WARNING: No swap limit support
sveyret commented 4 years ago

I think I've got the same problem, but even without starting a container: as soon as I add ipv6 to docker daemon.json and the docker service is started, my host becomes hardly reachable using IPv6 (I tested SSH and HTTPS ports).

gardner commented 4 years ago

This happens for me as well on Ubuntu 20.04. It may be related to a container crashing and constantly restarting.

It manifests in Chrome as connection flapping:

image

EDIT: after receiving a number of downvotes I removed the full log. Check the comment history if you would like to access it.

VimS commented 3 years ago

Running Ubuntu 20.04, Docker version 19.03.14, build 5eb3275d40 and Google Chrome 87.0.4280.88. Same issue.

I have some Containers running via docker-compose with "restart: unless-stopped", when the restart because the process is finished Chrome throws ERR_NETWORK_CHANGED when the Interfae is tentative.

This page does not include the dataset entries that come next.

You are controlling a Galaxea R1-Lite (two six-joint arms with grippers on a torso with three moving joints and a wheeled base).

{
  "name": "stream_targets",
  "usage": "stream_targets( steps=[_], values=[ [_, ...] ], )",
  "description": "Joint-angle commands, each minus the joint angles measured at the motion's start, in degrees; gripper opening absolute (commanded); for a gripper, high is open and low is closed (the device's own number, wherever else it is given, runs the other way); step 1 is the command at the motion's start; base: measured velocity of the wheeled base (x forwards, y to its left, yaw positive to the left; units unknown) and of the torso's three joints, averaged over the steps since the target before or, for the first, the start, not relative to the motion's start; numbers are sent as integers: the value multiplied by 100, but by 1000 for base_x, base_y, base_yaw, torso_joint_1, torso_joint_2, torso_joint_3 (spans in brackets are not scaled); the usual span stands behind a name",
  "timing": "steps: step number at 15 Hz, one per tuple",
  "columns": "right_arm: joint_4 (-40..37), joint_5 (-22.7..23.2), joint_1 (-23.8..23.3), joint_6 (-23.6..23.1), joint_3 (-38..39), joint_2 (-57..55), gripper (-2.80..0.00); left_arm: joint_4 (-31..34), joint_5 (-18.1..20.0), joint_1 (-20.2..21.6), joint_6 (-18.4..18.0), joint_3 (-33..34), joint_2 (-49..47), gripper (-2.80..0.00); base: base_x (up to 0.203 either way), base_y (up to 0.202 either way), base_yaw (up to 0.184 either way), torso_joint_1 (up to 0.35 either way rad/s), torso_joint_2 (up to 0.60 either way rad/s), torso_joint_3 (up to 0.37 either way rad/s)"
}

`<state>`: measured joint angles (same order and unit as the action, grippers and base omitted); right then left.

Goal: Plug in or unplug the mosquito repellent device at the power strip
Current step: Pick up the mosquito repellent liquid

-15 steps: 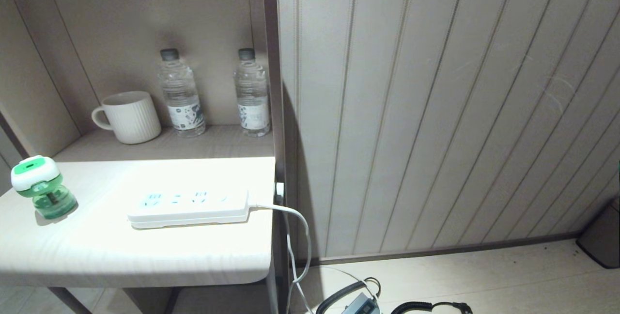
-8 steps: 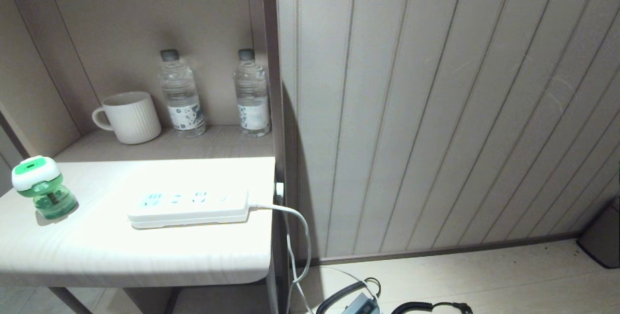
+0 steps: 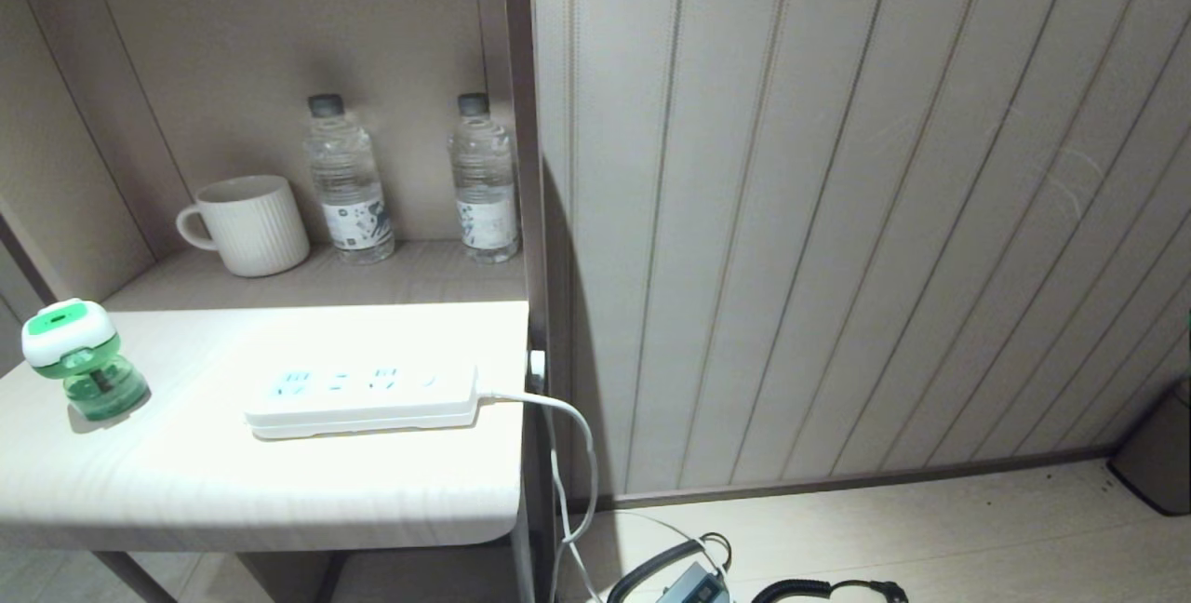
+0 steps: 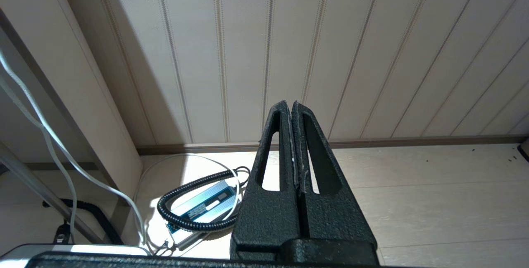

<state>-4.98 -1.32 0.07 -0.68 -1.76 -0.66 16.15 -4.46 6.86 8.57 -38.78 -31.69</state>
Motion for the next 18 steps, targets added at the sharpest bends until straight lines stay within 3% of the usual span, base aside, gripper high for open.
stream_targets(
  steps=[1, 5, 10, 13, 15, 18],
  values=[
    [-3, 0, 1, -2, 0, -4, -280, 66, -3, 9, 27, -216, -373, 0, 0, 0, 0, 0, 0, 0],
    [-3, 0, 1, -2, 0, -4, -280, 465, -81, 12, 314, -1335, -999, 0, 0, 0, 0, 0, 0, 0],
    [-3, 0, 1, -2, 0, -5, -280, 2237, -110, -90, 470, -3362, -2624, 0, 0, 0, 0, 0, 0, 0],
    [-3, 0, 1, -2, 0, -4, -280, 3629, -10, -311, 1165, -4997, -4025, 0, 0, 0, 0, 0, 0, 0],
    [-3, 0, 1, -2, 0, -4, -280, 4669, 457, -402, 1699, -5973, -4769, 0, 0, 0, 0, 0, 0, 0],
    [-3, 0, 1, -2, 0, -4, -280, 5524, 1095, -545, 2505, -6483, -5425, 0, 0, 0, 0, 0, 0, 0]
  ],
)
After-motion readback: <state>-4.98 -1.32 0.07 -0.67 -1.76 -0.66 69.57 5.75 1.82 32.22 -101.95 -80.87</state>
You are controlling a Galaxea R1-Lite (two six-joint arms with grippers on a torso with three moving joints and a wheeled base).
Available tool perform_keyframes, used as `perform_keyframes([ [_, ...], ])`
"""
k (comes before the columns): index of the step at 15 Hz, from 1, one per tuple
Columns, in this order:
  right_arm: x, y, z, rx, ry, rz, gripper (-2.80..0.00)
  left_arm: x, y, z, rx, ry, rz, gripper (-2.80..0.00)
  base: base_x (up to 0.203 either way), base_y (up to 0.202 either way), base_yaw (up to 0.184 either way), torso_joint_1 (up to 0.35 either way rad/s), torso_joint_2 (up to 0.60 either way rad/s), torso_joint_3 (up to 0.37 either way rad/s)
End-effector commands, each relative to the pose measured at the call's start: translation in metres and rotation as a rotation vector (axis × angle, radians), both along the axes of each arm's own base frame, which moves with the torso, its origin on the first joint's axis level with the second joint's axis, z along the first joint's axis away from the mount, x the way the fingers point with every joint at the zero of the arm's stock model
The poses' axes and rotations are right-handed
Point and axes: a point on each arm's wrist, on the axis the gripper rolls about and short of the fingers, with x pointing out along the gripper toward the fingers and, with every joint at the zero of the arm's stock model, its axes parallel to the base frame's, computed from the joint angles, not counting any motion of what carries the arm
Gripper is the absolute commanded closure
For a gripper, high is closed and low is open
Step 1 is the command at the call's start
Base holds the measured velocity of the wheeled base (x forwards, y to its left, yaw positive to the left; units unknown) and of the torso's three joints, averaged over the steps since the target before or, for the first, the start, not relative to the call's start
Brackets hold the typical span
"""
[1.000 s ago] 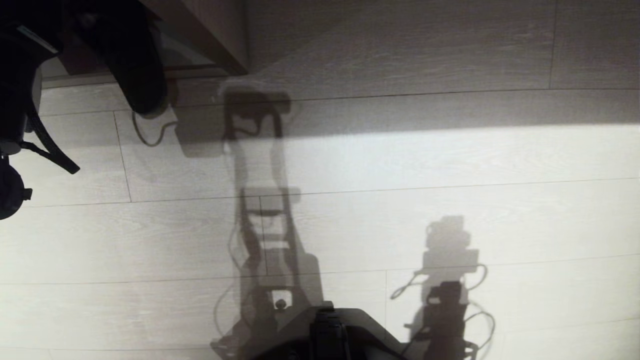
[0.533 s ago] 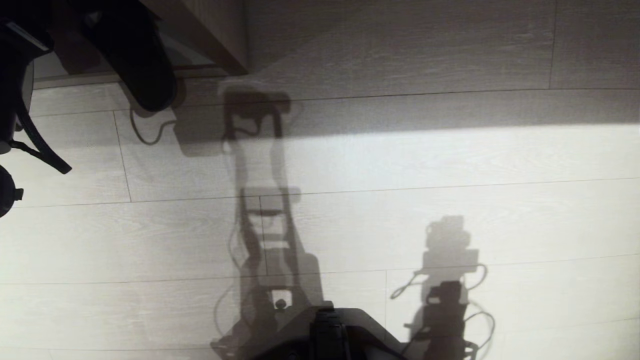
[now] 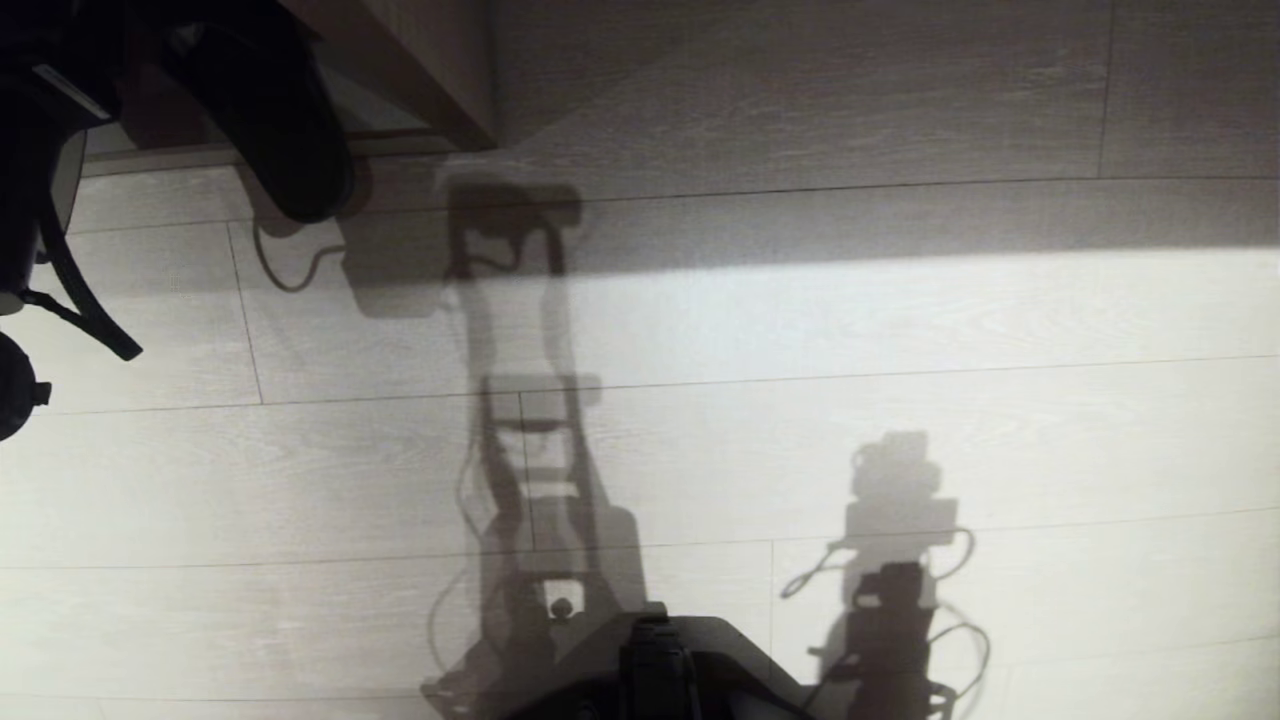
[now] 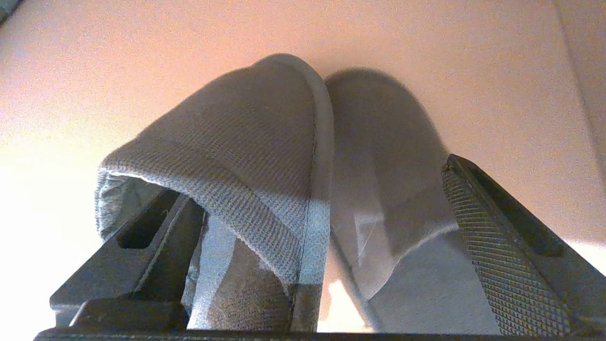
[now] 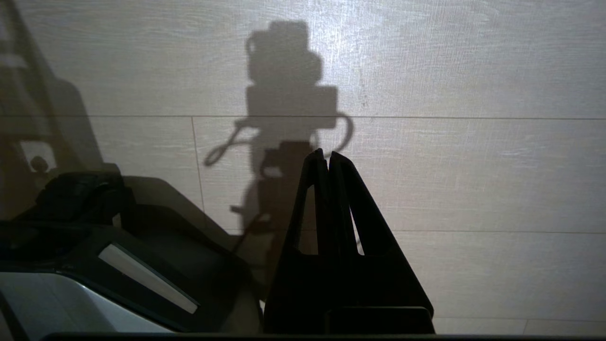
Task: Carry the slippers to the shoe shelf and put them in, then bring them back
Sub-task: Place the slippers into the shoe cabinet
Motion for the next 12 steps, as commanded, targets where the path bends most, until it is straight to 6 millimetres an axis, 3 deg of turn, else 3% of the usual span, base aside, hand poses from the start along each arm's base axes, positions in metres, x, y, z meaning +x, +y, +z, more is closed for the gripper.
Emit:
perform_keyframes([
  [1,0.000,0.000,0.000,0.000,-0.002,0.000,0.00,0.011,0.000,-0.008,0.021,0.002,0.010,-2.80,0.000,0.000,0.000,0.000,0.00,0.000],
  [5,0.000,0.000,0.000,0.000,-0.002,0.000,0.00,0.010,-0.002,-0.011,0.075,0.012,-0.028,-2.80,0.000,0.000,0.000,0.000,0.00,0.000],
  [12,0.000,0.000,0.000,0.000,-0.002,0.000,0.00,-0.027,-0.002,-0.005,0.084,-0.057,-0.004,-2.80,0.000,0.000,0.000,0.000,0.00,0.000],
])
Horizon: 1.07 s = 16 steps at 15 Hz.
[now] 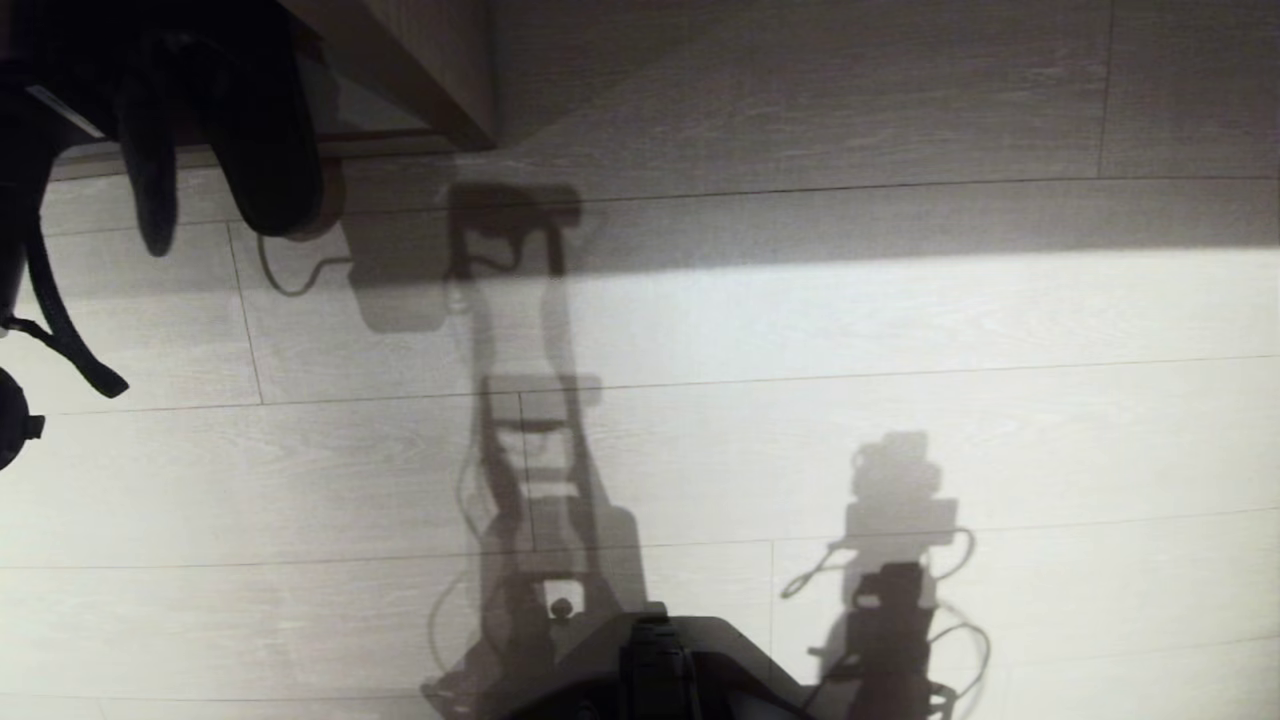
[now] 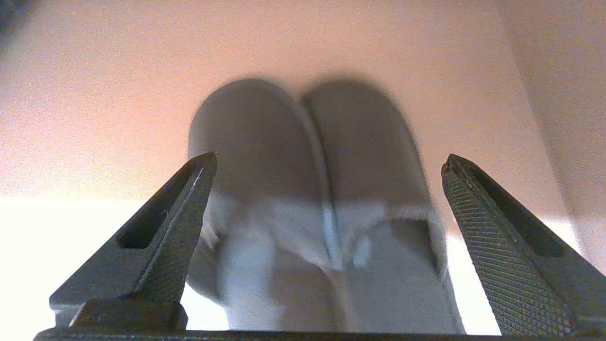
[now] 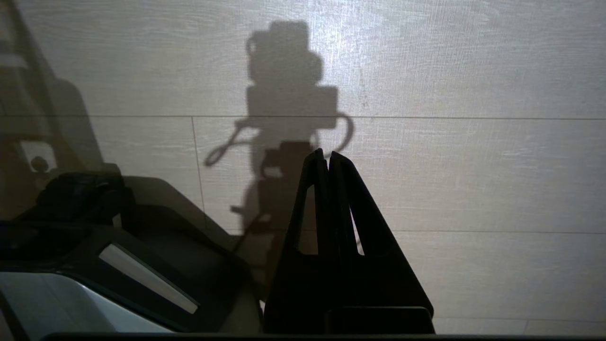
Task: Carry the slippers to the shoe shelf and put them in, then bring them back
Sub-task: Place the slippers into the shoe cabinet
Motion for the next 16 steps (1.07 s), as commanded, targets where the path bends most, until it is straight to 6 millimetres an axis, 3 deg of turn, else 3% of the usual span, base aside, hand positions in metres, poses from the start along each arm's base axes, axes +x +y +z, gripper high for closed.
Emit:
perform_keyframes([
  [1,0.000,0.000,0.000,0.000,-0.002,0.002,0.00,-0.010,0.001,0.003,0.002,-0.020,0.013,-2.80,0.000,0.000,0.000,0.000,0.00,0.000],
  [10,0.000,0.000,0.000,-0.001,-0.002,0.000,0.00,-0.017,0.005,0.008,0.011,-0.031,0.025,-2.80,0.000,0.000,0.000,0.000,0.00,0.000],
  [16,0.000,0.000,0.000,0.000,-0.002,0.001,0.00,-0.028,0.016,0.016,0.006,0.110,0.055,-2.80,0.000,0.000,0.000,0.000,0.00,0.000],
])
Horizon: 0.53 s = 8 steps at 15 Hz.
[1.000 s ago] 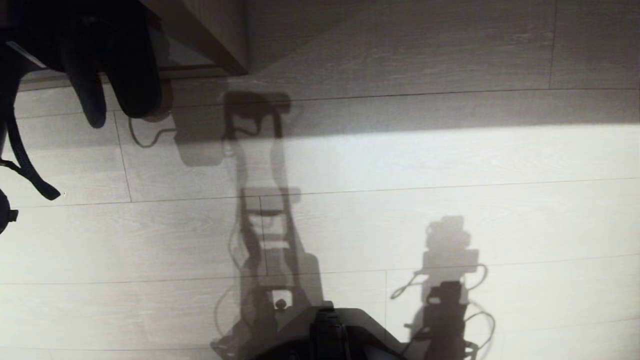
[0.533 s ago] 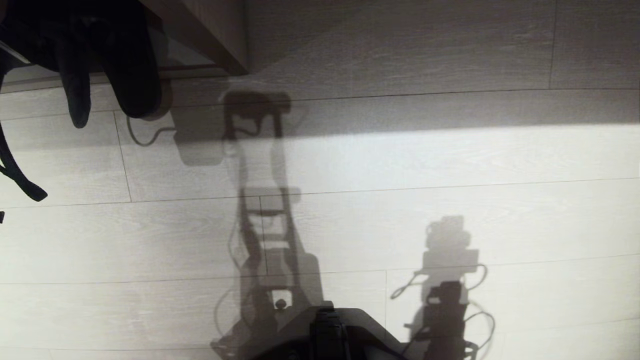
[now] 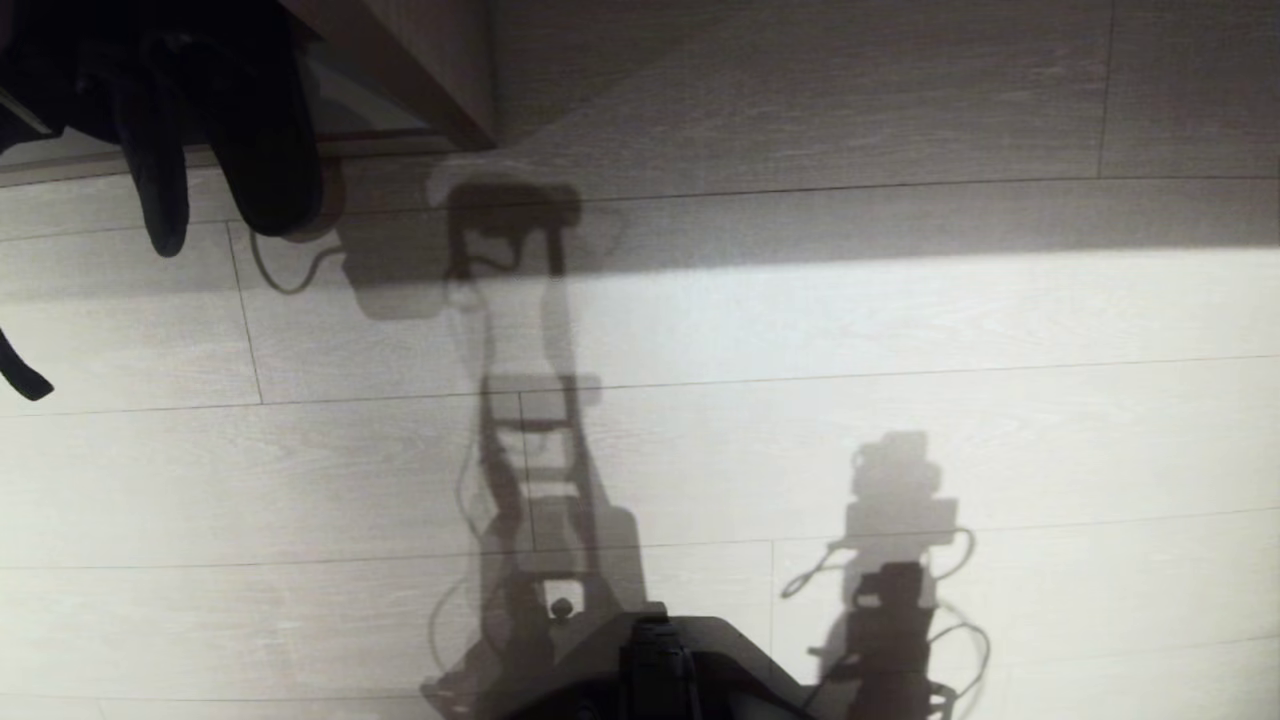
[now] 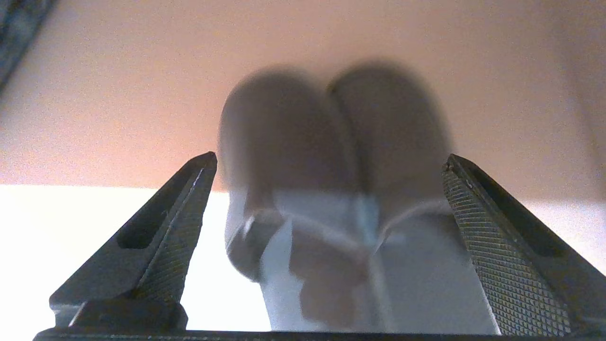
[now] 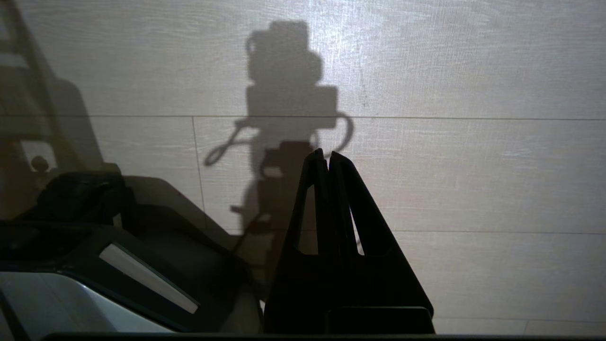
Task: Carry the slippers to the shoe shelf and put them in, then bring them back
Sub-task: Place the slippers into the shoe cabinet
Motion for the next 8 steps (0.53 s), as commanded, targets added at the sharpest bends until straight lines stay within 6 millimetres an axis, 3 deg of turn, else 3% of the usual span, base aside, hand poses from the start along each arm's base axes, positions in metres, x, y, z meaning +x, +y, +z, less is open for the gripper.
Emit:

jixbo commented 3 years ago

Running Ubuntu 21.04 and Ubuntu 20.10, with docker 20.10.6, I'm having the same issue. Connection fails randomly for the containers, it also impacts web browsing, I'm getting error ERR_NETWORK_CHANGED with chrome quite often. By looking at the logs, it seems like there's a conflict with NetworkManager trying to handle docker interfaces. I tried to set docker interfaces to unmanaged using /etc/NetworkManager/NetworkManager.conf, but it didn't change anything.

Disabling ipv6 for the whole system fixes the issue, but it can't be disabled anymore in the latest version due https://github.com/moby/moby/issues/42288.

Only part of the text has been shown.